Но сейчас мы приближаемся к девяностым, и кое-что изменилось. Молодые родители не уверены, что однозначное признание Америки — это то, чему нужно учить современных детей. А что касается тех, кто создает массовую культуру, то обоснованный патриотизм уже не в моде. Наш дух вернулся, но мы не восстановили его. Мы должны лучше донести, что Америка — это свобода: свобода слова, свобода вероисповедания, свобода предпринимательства. А свобода особенная и редкая. Это хрупкое; она нуждается в защите.

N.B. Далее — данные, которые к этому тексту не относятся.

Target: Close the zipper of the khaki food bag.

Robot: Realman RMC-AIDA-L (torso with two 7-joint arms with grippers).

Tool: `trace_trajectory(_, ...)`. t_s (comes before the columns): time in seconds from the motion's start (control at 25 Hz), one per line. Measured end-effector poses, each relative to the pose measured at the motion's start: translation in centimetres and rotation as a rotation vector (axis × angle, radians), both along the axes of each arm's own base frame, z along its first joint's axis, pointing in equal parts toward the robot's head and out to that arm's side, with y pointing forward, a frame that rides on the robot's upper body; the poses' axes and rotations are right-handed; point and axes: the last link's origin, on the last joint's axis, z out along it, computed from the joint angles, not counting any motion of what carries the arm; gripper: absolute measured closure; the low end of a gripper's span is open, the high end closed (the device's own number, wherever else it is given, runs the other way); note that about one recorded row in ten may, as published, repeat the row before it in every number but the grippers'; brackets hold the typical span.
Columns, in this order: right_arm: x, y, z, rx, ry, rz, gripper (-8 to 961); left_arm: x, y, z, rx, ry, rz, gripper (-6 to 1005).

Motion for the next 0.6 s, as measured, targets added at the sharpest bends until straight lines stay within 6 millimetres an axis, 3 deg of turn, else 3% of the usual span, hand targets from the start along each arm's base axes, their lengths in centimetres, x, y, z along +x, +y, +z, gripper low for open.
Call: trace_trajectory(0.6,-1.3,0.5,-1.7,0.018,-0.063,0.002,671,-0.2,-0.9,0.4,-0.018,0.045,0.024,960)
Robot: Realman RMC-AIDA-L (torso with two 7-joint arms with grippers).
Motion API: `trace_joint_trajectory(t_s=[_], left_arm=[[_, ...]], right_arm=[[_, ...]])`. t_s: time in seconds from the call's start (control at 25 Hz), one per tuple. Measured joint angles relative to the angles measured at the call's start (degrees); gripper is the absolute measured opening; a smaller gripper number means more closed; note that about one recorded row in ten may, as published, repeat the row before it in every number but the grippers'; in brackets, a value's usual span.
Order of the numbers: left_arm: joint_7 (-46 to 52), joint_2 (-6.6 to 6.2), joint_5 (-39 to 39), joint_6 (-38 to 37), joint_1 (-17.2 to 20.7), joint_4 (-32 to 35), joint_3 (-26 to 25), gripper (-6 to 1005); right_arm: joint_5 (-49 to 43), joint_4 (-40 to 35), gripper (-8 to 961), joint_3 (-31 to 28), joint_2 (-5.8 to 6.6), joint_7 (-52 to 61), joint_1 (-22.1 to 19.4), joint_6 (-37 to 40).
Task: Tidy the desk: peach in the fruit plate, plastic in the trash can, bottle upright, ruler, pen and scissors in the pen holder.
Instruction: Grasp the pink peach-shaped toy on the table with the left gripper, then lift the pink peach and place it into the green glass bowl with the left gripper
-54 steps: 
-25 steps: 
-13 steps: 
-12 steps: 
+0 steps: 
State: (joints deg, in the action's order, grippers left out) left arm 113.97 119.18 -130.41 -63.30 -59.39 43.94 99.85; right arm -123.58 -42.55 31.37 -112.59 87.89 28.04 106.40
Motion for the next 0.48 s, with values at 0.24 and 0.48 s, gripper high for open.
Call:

Итак, мы должны преподавать историю, основываясь не на том, что модно, а на том, что важно: почему пилигримы пришли сюда, кем был Джимми Дулиттл и что значили эти 30 секунд над Токио. Знаете, четыре года назад, в 40-ю годовщину Дня Д, я прочитал письмо молодой женщины, написанное ее покойному отцу, который сражался на Омаха-Бич. Ее звали Лиза Занатта Хенн, и она сказала: «Мы всегда будем помнить, мы никогда не забудем, что сделали мальчики Нормандии». Что ж, давайте поможем ей сдержать слово. Если мы забудем, что мы сделали, мы не будем знать, кто мы. Я предупреждаю об искоренении американской памяти, что в конечном итоге может привести к эрозии американского духа. Начнем с основ: больше внимания к американской истории и больше внимания гражданским ритуалам.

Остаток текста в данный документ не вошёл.